--- Instructions to follow ---
The lines running from the one that contains "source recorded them" to the end of the records below are what to reproduce, exactly and without pictures.

== Segment start ==

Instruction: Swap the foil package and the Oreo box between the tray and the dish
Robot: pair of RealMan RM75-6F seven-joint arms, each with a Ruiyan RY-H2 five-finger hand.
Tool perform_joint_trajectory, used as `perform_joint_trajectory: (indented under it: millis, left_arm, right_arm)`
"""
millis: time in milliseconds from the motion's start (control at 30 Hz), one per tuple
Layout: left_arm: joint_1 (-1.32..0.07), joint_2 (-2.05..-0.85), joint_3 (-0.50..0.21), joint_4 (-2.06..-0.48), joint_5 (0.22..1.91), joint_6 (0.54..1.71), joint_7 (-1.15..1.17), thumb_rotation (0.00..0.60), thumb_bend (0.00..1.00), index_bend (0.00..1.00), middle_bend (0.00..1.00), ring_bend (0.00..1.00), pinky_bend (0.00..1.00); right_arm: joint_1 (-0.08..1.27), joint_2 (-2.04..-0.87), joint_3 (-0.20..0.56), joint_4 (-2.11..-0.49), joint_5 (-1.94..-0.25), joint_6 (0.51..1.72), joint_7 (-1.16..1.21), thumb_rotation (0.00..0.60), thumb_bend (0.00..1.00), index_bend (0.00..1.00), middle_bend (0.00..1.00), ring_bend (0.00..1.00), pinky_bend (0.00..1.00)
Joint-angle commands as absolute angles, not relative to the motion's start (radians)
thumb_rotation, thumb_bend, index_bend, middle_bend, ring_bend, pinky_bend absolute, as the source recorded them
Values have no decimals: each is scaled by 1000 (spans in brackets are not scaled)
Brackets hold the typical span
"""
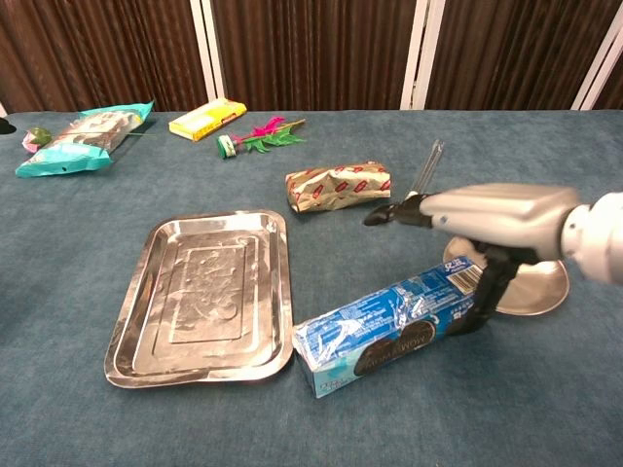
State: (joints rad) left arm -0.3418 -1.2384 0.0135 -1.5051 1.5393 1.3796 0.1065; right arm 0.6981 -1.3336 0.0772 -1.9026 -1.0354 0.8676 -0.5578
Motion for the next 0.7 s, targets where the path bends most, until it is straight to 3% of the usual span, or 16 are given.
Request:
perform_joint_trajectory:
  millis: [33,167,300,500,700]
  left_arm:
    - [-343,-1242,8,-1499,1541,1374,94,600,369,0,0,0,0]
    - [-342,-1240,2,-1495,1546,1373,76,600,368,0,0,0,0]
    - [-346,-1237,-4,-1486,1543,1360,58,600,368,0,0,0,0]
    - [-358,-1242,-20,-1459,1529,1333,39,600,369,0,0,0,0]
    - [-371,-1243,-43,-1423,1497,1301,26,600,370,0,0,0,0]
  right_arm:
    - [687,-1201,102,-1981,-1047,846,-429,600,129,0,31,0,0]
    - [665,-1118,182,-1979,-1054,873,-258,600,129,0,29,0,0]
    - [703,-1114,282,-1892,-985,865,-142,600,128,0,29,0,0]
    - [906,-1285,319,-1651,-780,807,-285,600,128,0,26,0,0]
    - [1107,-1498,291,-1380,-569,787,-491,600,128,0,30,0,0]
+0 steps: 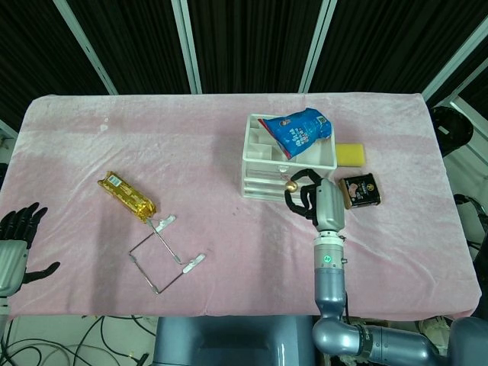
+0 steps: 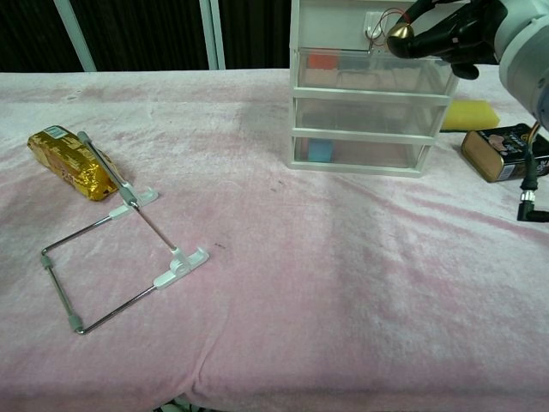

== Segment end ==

--- Answer box ---
thumb_rotation, thumb_bend, index_bend, middle_bend, ring_bend, pinky_bend absolute, as the source recorded them
Values have no decimals: each is scaled by 1000 (spans in brackets are not scaled)
Brackets hold the typical span
"""
State: (joints rad) left arm -0.3418 -1.2384 0.0135 -1.5051 1.5393 1.3796 0.1065; right arm 0.6981 -1.3336 0.0772 -1.9026 -1.0354 0.8676 -0.5578
Motion for the next 0.7 s, targets where the path bends most, until it is straight to 3% of the usual span, or 16 are given.
Request:
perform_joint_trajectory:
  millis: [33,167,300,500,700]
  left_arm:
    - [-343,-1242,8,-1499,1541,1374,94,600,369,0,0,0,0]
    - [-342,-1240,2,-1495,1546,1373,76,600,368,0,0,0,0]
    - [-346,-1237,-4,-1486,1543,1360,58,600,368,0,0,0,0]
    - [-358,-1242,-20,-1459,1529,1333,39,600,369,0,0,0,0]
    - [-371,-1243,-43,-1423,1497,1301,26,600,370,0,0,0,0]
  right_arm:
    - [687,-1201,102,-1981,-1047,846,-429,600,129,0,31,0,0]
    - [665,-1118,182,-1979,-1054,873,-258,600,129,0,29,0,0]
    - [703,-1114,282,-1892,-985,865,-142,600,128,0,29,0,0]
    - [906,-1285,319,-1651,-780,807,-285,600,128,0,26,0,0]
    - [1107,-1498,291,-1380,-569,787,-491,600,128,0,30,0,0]
+0 steps: 
+0 steps: 

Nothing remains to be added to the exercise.